> [Your instructions]
Your answer should be the lines of the material that include the word "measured".

> [Information provided]
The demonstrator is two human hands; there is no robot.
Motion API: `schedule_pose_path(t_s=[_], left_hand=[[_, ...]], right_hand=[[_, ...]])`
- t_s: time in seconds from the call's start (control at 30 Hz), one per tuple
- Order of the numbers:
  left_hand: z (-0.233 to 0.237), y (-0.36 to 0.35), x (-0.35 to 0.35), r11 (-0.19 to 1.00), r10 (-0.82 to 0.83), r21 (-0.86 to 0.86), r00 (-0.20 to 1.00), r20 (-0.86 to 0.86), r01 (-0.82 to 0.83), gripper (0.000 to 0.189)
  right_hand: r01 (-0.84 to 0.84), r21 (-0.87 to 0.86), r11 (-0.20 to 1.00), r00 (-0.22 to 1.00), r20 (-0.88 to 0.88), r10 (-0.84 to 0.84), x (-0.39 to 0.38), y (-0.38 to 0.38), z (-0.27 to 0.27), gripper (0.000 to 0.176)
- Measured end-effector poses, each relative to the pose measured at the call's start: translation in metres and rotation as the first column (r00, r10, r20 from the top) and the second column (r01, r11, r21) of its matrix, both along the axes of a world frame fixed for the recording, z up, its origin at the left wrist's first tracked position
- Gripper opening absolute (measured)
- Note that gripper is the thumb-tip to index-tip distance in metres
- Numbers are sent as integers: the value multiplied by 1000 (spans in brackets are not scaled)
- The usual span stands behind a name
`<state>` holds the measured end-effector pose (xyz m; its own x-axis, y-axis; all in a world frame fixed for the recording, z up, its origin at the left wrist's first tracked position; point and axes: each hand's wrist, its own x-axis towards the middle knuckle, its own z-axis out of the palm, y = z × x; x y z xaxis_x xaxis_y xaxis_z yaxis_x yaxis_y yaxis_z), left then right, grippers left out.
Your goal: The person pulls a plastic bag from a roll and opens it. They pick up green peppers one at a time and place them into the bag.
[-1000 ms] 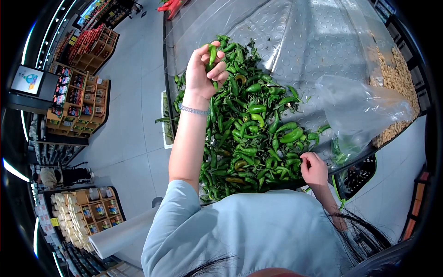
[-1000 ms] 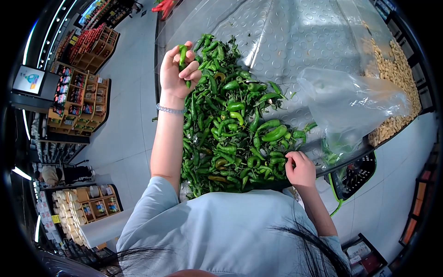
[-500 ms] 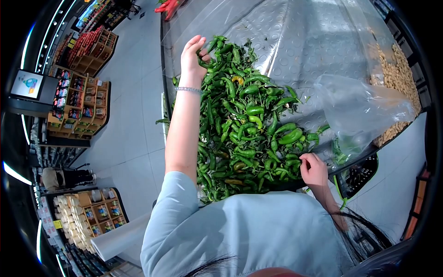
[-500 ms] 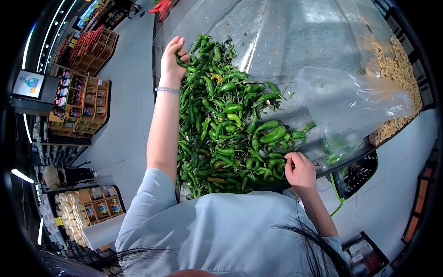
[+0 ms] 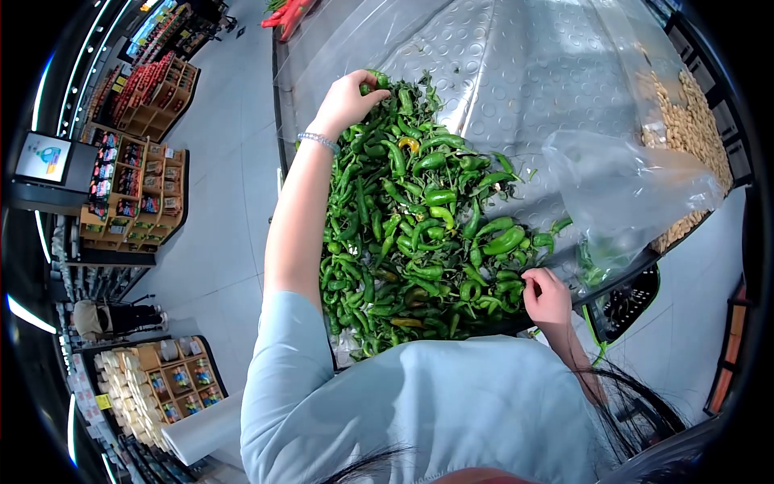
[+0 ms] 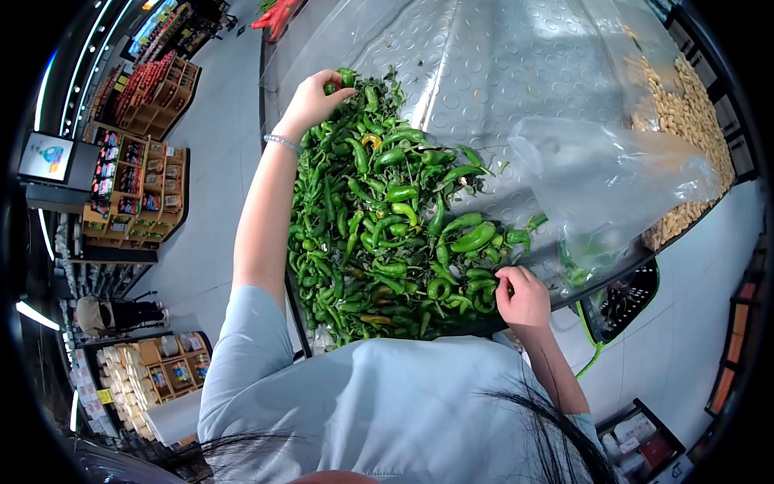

> [Response below]
- Measured end-effector poses, each relative to the pose measured at the call's start: translation in metres and rotation as the first column (r00, r10, r20 from the top) and the second column (r01, r11, r21) of its matrix, both along the axes of a world frame fixed for the recording, z up, its origin at the left wrist's first tracked position
- Gripper opening absolute (measured)
`<state>` holds the measured end-effector pose (xyz m; its own x-axis, y-axis; all in a world frame fixed for the recording, z up, its origin at the left wrist's first tracked position; point and axes: each hand's wrist, its own x-axis towards the middle knuckle, its own z-axis out of the palm, y = z × x; x y z xaxis_x xaxis_y xaxis_z yaxis_x yaxis_y yaxis_z), left then right, grippers left out.

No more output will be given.